Task description
A verbatim copy is needed of the lines below from the one containing "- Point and" up to and including the one containing "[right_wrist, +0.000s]", excluding pictures.

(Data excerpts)
====
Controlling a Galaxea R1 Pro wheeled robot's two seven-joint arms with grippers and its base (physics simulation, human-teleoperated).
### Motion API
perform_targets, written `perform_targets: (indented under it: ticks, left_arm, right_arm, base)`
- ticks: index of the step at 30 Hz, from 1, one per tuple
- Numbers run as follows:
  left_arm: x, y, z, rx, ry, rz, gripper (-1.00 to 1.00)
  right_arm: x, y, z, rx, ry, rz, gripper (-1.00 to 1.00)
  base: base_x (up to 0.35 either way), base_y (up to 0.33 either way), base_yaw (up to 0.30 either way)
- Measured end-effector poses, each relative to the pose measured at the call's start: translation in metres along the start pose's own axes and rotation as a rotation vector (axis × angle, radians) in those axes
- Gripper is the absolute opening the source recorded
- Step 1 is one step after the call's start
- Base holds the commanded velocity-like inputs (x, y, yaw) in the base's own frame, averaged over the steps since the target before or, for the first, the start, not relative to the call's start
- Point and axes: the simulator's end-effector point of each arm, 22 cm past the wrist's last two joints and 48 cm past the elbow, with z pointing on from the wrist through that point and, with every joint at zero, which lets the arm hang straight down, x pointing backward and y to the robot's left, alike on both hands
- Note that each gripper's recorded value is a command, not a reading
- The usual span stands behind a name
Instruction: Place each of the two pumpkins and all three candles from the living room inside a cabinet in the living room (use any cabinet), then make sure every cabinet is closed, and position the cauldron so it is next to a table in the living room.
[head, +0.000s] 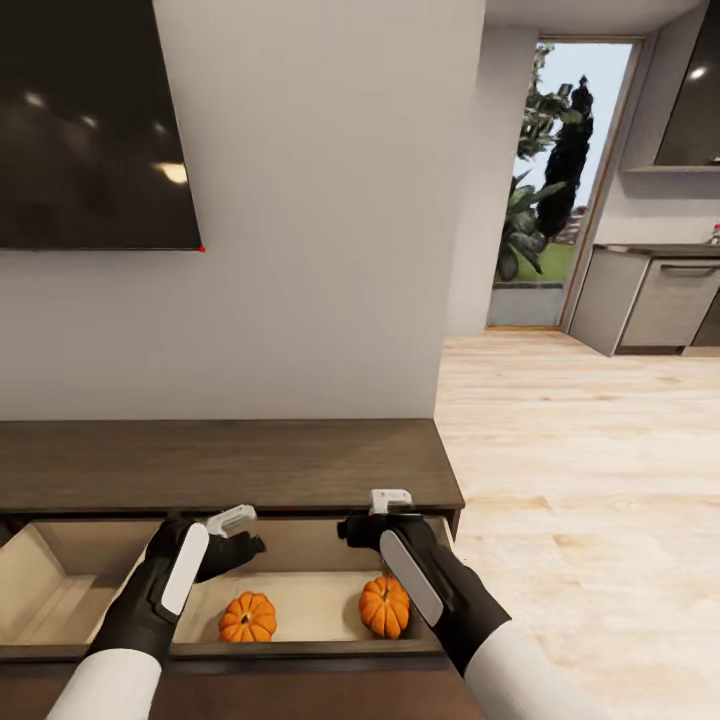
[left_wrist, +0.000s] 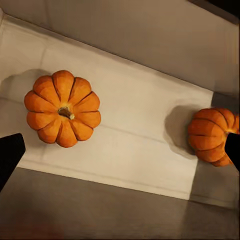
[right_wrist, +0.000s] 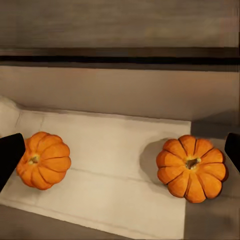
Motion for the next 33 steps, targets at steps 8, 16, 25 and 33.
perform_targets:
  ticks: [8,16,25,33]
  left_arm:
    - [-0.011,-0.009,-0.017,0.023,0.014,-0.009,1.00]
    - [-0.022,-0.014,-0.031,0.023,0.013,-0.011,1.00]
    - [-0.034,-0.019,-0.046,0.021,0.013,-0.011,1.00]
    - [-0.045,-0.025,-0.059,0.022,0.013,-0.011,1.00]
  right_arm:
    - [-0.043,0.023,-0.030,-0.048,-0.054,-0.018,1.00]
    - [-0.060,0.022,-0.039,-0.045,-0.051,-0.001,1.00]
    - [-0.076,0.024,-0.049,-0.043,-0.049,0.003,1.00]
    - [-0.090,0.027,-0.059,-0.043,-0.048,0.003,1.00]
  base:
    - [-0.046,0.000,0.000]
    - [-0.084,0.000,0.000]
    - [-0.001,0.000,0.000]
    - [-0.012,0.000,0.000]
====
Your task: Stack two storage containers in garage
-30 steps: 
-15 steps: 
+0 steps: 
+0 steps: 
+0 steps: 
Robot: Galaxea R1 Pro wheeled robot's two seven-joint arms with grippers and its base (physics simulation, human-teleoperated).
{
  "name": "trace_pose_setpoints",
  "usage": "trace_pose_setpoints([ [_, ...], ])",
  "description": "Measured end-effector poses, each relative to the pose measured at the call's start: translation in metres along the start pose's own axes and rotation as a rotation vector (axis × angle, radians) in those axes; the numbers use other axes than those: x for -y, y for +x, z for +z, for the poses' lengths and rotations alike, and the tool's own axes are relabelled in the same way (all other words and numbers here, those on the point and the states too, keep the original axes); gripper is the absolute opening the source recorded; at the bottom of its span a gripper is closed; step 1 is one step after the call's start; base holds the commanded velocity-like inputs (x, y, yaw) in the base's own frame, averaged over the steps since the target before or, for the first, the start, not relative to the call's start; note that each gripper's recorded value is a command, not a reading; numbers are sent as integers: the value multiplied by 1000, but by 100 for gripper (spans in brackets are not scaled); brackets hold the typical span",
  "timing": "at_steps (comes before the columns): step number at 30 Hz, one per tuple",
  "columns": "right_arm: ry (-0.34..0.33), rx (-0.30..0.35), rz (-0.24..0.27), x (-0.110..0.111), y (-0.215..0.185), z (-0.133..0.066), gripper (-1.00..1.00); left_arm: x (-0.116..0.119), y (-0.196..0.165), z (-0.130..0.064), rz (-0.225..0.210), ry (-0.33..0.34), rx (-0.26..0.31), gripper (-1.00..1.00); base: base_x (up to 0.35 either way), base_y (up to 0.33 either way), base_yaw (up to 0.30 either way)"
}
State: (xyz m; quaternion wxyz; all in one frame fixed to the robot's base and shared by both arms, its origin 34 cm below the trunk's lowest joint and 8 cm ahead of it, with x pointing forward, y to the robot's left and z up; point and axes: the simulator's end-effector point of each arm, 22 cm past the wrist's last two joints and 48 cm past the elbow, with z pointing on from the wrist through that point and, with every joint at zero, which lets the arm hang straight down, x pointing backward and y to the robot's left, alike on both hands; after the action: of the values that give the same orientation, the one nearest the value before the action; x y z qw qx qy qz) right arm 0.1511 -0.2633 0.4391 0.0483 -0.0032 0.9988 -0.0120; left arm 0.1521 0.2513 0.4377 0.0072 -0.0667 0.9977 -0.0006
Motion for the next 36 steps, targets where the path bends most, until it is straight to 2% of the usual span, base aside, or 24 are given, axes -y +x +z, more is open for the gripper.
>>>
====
Answer section
- Point and axes: the simulator's end-effector point of each arm, 22 cm past the wrist's last two joints and 48 cm past the elbow, with z pointing on from the wrist through that point and, with every joint at zero, which lets the arm hang straight down, x pointing backward and y to the robot's left, alike on both hands
- Note that each gripper's recorded value is a command, not a reading
- The usual span stands behind a name
Instruction: Place each of the two pumpkins and all three candles from the living room inside a cabinet in the living room (use any cabinet), then make sure every cabinet is closed, and position the cauldron so it is next to a table in the living room.
[head, +0.000s] 
[left_wrist, +0.000s] 
[right_wrist, +0.000s] 

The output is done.